## EXERCISE
With no line left out, restate the data word for word.

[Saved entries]
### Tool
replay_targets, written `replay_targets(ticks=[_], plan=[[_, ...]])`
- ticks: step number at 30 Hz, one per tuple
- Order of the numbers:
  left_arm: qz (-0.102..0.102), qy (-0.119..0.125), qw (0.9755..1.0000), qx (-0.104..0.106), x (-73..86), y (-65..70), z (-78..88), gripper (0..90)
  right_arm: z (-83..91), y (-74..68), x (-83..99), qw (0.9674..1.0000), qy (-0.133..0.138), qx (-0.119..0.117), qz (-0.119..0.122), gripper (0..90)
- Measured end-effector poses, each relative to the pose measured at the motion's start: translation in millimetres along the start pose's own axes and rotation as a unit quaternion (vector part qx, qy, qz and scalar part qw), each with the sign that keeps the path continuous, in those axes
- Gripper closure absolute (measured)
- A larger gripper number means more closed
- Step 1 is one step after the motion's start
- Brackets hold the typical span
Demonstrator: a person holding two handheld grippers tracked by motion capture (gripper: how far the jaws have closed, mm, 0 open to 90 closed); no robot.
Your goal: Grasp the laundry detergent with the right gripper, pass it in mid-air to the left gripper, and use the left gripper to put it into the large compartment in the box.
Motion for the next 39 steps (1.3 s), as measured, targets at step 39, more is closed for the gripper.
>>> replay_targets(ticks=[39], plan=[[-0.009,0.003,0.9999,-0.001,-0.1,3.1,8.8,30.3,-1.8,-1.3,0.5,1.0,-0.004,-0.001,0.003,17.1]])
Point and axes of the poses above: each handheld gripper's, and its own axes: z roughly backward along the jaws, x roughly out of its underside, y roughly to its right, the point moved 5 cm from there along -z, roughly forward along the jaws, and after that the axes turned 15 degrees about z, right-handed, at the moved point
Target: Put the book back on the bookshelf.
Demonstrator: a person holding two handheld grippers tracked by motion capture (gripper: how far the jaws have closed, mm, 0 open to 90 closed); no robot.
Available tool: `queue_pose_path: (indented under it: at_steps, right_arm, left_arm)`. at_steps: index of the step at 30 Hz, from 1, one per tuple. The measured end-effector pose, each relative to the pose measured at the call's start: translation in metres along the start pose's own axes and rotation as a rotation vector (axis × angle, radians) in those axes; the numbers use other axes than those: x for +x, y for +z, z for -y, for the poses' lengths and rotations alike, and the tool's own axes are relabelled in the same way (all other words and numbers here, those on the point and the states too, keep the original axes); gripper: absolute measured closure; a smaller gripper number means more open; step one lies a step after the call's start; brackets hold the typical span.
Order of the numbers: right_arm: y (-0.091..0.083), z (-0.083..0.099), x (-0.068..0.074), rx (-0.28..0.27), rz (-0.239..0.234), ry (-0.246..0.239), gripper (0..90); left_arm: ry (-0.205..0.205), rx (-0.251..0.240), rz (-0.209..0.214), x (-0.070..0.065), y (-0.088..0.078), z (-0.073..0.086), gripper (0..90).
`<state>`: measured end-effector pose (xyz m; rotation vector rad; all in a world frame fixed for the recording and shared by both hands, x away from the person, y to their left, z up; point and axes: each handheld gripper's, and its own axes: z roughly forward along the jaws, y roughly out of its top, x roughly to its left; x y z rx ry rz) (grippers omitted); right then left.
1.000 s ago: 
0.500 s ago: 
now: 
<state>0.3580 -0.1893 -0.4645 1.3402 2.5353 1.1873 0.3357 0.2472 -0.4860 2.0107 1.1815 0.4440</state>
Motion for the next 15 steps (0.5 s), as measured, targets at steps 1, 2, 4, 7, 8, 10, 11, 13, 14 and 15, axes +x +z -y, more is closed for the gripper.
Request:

## EXERCISE ANSWER
### Tool
replay_targets, written `replay_targets(ticks=[_], plan=[[_, ...]])`
- ticks: step number at 30 Hz, one per tuple
- Order of the numbers:
  left_arm: qz (-0.102..0.102), qy (-0.119..0.125), qw (0.9755..1.0000), qx (-0.104..0.106), x (-73..86), y (-65..70), z (-78..88), gripper (0..90)
  right_arm: z (-83..91), y (-74..68), x (-83..99), qw (0.9674..1.0000), qy (-0.133..0.138), qx (-0.119..0.117), qz (-0.119..0.122), gripper (0..90)
- Measured end-effector poses, each relative to the pose measured at the motion's start: translation in millimetres along the start pose's own axes and rotation as a unit quaternion (vector part qx, qy, qz and scalar part qw), each with the sign that keeps the path continuous, in those axes
- Gripper closure absolute (measured)
- A larger gripper number means more closed
- Step 1 is one step after the motion's start
- Brackets hold the typical span
Demonstrator: a person holding two handheld grippers tracked by motion capture (gripper: how far the jaws have closed, mm, 0 open to 90 closed); no robot.
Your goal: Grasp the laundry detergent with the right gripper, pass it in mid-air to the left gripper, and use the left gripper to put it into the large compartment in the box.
Motion for the next 39 steps (1.3 s), as measured, targets at step 39, more is closed for the gripper.
>>> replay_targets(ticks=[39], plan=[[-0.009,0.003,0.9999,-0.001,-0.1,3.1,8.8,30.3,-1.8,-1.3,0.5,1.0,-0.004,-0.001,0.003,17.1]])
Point and axes of the poses above: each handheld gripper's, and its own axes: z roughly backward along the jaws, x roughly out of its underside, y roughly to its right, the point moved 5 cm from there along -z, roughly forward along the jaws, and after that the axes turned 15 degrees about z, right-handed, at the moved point
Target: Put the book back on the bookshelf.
Demonstrator: a person holding two handheld grippers tracked by motion capture (gripper: how far the jaws have closed, mm, 0 open to 90 closed); no robot.
Available tool: `queue_pose_path: (indented under it: at_steps, right_arm, left_arm)`. at_steps: index of the step at 30 Hz, from 1, one per tuple. The measured end-effector pose, each relative to the pose measured at the call's start: translation in metres along the start pose's own axes and rotation as a rotation vector (axis × angle, radians) in those axes; the numbers use other axes than those: x for +x, y for +z, z for -y, for the poses' lengths and rotations alike, and the tool's own axes are relabelled in the same way (all other words and numbers here, those on the point and the states too, keep the original axes); gripper: absolute measured closure; a smaller gripper number means more open; step one lies a step after the call's start; brackets hold the typical span.
Order of the numbers: right_arm: y (-0.091..0.083), z (-0.083..0.099), x (-0.068..0.074), rx (-0.28..0.27), rz (-0.239..0.234), ry (-0.246..0.239), gripper (0..90); left_arm: ry (-0.205..0.205), rx (-0.251..0.240), rz (-0.209..0.214), x (-0.070..0.065), y (-0.088..0.078), z (-0.073..0.086), gripper (0..90).
`<state>`: measured end-effector pose (xyz m; rotation vector rad; all in a world frame fixed for the recording and shared by both hands, x away from the person, y to their left, z up; point and axes: each handheld gripper's, and its own axes: z roughly forward along the jaws, y roughly out of its top, x roughly to its left; x y z rx ry rz) (grippers omitted); right then left.
1.000 s ago: 
0.500 s ago: 
now: 
<state>0.3580 -0.1893 -0.4645 1.3402 2.5353 1.1873 0.3357 0.2472 -0.4860 2.0107 1.1815 0.4440</state>
Motion for the next 15 steps (0.5 s), as measured, targets at steps 1, 2, 4, 7, 8, 10, 11, 13, 14 and 15, axes +x +z -y, more is closed for the gripper.
Request:

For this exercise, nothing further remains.